March 12, 2015
Flagellation
Flagellation
Everything is intimately, inextricably connected to everything else, so yesterday a hare is run over by a truck on Highway 2 approximately 39 km west of Okayama, and today the temperatures inches above 80°F in Lima, Peru.
Or,
nothing is remotely related to anything else at all except that we wish that
were so. It sounds as if it must be.
i
The Japanese
word for hare is ウサギ [usagi, pronounced with a
hard g, o͞o 'sa gē].
ii
Stalking rabbit stew. |
iii
from Madame d’Aulnoy’s
Memories of the Court of Spain (1691):
"The first time I saw them I almost swooned. . . .Imagine a man
coming so near you that he spatters his own blood on you: c’est là un de leurs tours de galanterie. [Still] there are rules for performing
flagellation in the correct way; masters teach the art as they would dancing or
fencing.

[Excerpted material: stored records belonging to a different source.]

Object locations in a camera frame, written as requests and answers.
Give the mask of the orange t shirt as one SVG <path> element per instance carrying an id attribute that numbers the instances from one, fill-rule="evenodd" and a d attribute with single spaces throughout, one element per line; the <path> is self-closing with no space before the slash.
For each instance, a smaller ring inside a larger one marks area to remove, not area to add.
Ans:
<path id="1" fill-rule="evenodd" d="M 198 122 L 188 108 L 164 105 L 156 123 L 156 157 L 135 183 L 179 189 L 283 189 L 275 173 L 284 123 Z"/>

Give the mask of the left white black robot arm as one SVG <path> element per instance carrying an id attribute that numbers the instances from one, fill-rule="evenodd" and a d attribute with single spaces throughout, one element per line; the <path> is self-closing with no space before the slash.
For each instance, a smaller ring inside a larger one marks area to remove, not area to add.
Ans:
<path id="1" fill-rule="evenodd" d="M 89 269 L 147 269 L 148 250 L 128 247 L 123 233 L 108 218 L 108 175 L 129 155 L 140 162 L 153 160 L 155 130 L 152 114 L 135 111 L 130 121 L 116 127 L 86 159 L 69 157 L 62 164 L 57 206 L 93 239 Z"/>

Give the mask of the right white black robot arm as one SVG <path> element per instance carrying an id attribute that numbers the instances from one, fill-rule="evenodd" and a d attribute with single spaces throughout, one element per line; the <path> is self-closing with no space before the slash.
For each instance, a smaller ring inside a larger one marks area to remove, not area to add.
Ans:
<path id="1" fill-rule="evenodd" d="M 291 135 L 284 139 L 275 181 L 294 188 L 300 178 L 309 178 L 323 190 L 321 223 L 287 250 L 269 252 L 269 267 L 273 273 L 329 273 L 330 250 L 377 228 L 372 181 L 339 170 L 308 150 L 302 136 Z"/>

The penitents are oddly
dressed. They wear skirts, tall sugarloaf
hats, masks, and shirts that leave great patches of the back bare. They scourge the bare spots until the blood
runs down in streams. They walk slowly
through the streets till they come to the house of the lady whom a penitent
wishes to honor, and then he scourges himself while she peeps through a hole
and contrives to give him a sign of her gratification."